What's the Sperrins Judicial Review and how's it opposing extraction?
In 2019, Northern Ireland’s Department for the Economy granted three mineral prospecting licenses (MPL) – one to Flintridge Resources Ltd and two to Dalradian Gold Ltd.
The licences granted cover an area of approximately 742km2. A large portion of the land that the licences cover falls within Derry City and Strabane District Council’s catchment and some falls upon land owned by the council.
The licensed areas also cover Special Areas of Conservation, which are protected under the Habitats Directive and the Conservation (Natural Habitats) Regulations (Northern Ireland).
Derry City and Strabane District Council applied for a judicial review to challenge the decision to grant these licenses. Friends of the Earth were given permission to intervene in the case and provide written submissions in support of the council’s case. As well as written submissions, we also presented affidavit evidence and research we conducted in-house.
The council’s case
The council’s application for a judicial review raises several grounds of challenge to the Department for the Economy’s decision to grant the licenses, including:
- The licenses are unlawful as the Department for the Economy made errors of law when deciding to grant them;
- The consultation process was procedurally unfair and/or a breach of statutory duty;
- The Department for the Economy failed to comply with a number of statutory duties when granting the MPL’s;
- The Department for the Economy failed to give lawfully adequate reasons for granting the mineral prospecting licences;
- The Department for the Economy breached the Habitats Directive and Regulations in granting the mineral prospecting licences; and
- The Department for the Economy has acted “ultra vires” (in other words, the Department for the Economy are alleged to have acted beyond their legal powers).

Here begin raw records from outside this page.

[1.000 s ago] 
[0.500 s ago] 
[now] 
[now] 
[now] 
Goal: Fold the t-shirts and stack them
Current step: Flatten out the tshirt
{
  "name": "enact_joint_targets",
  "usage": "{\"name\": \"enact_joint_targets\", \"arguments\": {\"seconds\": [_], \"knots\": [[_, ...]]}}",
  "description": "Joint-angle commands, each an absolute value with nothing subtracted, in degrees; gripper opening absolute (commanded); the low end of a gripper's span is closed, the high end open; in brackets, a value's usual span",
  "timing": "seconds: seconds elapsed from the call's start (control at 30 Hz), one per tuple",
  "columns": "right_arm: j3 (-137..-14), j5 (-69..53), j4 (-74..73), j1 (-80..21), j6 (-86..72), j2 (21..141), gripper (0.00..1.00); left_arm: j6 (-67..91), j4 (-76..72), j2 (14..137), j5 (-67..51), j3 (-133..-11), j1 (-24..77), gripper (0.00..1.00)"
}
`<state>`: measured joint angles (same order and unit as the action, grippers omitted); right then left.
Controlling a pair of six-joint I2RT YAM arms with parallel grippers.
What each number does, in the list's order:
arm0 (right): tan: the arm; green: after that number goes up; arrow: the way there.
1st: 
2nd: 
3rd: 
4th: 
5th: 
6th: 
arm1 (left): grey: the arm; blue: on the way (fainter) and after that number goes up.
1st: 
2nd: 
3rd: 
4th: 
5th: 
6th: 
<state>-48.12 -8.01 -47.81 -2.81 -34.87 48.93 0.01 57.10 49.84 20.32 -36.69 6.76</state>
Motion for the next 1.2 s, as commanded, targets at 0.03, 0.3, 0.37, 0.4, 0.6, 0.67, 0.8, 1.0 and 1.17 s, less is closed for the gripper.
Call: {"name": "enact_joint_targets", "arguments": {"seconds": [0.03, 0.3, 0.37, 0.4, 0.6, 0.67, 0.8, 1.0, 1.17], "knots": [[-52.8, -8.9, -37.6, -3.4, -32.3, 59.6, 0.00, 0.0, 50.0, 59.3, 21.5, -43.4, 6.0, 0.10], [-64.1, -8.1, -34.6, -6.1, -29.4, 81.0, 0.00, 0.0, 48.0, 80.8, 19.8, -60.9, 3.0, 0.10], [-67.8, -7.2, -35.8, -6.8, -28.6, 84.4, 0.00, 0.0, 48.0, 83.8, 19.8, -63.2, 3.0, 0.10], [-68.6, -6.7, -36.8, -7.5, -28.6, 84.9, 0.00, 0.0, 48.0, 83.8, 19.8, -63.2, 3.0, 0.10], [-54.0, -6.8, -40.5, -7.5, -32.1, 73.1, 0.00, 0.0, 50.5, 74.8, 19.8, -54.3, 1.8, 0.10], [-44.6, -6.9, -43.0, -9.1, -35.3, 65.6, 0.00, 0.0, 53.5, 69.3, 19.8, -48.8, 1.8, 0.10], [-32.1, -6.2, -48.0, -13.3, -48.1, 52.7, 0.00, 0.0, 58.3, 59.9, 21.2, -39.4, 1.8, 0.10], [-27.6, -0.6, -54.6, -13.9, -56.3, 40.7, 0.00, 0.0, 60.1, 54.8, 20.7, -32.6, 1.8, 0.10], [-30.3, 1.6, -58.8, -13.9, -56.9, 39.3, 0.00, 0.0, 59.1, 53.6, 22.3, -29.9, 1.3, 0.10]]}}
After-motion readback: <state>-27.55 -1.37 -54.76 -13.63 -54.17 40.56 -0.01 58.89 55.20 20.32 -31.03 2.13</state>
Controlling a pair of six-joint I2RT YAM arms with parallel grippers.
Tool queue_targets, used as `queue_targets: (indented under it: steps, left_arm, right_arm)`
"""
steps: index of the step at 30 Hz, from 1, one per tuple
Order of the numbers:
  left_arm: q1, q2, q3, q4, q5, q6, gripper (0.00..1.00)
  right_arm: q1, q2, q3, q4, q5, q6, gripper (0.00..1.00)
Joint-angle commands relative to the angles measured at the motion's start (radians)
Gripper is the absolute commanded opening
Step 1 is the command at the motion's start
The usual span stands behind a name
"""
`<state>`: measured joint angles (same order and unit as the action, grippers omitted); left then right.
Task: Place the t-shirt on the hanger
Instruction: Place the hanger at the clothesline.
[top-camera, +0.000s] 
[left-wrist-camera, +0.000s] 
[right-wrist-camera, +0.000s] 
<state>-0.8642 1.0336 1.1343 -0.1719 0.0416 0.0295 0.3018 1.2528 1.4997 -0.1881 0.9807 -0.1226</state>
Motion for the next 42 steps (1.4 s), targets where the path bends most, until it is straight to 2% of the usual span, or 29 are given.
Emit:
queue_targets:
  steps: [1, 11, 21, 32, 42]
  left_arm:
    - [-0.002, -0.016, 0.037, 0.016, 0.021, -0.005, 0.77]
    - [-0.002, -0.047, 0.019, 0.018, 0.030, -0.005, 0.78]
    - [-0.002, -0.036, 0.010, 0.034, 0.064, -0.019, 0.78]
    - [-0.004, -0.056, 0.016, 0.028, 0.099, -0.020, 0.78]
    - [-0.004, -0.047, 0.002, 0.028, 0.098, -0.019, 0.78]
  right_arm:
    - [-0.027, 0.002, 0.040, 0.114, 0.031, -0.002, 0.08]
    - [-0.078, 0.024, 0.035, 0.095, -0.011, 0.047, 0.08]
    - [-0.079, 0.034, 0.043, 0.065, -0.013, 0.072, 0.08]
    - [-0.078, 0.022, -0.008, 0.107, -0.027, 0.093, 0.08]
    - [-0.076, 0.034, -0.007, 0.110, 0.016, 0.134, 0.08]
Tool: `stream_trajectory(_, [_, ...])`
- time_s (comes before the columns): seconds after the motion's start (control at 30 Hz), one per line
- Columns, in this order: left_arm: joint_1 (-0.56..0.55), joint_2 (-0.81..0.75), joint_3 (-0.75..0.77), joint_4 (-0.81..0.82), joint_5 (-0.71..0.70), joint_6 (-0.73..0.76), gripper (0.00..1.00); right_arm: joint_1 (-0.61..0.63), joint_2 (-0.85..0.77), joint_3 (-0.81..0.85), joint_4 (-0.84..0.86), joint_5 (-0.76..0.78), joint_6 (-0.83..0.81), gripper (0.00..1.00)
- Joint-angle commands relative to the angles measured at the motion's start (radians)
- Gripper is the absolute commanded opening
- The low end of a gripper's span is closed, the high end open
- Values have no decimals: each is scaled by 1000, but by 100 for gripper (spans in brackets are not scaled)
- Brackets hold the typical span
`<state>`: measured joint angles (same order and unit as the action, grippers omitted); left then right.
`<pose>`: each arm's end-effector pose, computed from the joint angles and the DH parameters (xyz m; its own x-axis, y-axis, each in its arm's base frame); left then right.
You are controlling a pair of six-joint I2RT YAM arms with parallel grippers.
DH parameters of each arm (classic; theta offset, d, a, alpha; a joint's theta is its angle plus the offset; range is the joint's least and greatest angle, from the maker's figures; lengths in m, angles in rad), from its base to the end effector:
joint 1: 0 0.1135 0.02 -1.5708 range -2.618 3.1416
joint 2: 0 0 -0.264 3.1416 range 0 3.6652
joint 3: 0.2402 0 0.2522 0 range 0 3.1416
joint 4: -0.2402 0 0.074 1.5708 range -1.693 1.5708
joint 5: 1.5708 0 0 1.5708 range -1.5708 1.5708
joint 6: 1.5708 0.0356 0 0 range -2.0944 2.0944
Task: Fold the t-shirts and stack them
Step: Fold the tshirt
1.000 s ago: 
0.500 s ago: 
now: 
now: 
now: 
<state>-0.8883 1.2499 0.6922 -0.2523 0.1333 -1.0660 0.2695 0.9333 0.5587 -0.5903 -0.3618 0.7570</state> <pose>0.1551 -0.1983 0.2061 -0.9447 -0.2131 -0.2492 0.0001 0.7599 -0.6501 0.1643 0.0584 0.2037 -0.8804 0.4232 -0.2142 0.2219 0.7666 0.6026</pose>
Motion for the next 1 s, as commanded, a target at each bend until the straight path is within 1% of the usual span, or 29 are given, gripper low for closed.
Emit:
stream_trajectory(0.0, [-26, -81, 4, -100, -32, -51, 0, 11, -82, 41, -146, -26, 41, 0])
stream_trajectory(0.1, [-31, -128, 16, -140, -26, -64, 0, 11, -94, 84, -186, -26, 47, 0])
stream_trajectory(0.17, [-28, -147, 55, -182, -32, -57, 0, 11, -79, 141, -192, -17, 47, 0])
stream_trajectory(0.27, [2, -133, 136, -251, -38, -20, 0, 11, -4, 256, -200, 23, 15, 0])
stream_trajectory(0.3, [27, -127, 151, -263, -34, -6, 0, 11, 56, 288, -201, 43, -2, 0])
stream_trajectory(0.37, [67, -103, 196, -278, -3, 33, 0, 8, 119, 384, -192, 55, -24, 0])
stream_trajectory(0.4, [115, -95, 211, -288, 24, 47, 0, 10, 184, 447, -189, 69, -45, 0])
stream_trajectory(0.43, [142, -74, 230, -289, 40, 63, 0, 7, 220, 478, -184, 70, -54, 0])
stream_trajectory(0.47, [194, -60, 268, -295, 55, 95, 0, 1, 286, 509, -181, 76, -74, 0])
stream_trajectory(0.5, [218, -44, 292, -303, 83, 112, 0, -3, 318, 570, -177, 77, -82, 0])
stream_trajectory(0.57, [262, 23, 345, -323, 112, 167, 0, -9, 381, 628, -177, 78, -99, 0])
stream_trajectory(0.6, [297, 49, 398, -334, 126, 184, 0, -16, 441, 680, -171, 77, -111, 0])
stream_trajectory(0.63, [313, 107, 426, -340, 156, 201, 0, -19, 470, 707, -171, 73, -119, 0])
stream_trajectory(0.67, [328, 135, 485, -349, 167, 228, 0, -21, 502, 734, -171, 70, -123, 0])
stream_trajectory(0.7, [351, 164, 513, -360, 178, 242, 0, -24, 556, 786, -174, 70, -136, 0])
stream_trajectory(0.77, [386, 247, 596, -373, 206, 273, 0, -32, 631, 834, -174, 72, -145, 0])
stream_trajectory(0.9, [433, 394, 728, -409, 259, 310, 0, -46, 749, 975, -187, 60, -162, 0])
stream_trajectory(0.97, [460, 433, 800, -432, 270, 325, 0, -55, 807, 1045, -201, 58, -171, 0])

Friends of the Earth’s intervention
Our intervention has focussed on two key issues:
Firstly, Friends of the Earth believes that the failure to consider mineral prospecting activities in combination with other plans and projects (whether recorded or unrecorded) is not in the public interest. This is because wider environmental issues are not considered. Further, it should be noted that multiple small-scale changes to landscapes (as can be the case with mineral exploration and prospecting) can lead to alteration and degradation of the landscape.
Our initial research uncovered unrecorded extractive operations within the Sperrins Area of Outstanding Natural Beauty and within the area covered by the licenses granted by the Department for the Economy.
We believe that the unrecorded extractive operations represent a concerning and significant gap in the baseline knowledge as to the extent of extractive operations and the potential for unassessed environmental damage.
Granting further licenses would likely only compound the environmental damage which is already occurring because of the other extractive operations. Consequently, the precautionary principle must be applied, and the licences quashed.
A common version of the precautionary principle (not the legal definition) is:
Where there's a threat to human health or environmental protection, a lack of full scientific certainty shouldn't be used as a reason to postpone measures that would prevent or minimise such a threat.
Its core elements are:
a) The need for environmental protection;
b) the presence of threat or risk of serious damage;
and c) the fact that a lack of scientific certainty shouldn't be used to avoid taking action to prevent that damage.
Further information is needed to make a proper assessment as to the environmental impact of the miner prospecting licences.
Our concern is that the number of extractive activities already underway (both recorded and unrecorded), coupled with decades of mineral prospecting, will turn these Special Areas of Conservation and Areas of Outstanding Natural Beauty into Swiss cheese.
Secondly, we have also argued that the consultation process failed to provide adequate information to the public, which is needed to enable them to make informed representations on the mineral prospecting licence applications submitted by Flintridge Resources Ltd and Dalradian Gold Ltd. We believe that the lack of transparency in the process, the secrecy surrounding the licences, the redacting of work programmes, the lack of adequate environmental assessment is unacceptable.
What is next for the Sperrins judicial review?
The Department for the Economy and the two companies who were granted licenses resist the judicial review brought by Derry City and Strabane District Council and, by extension, the intervention made by Friends of the Earth.
The case will be heard in early April.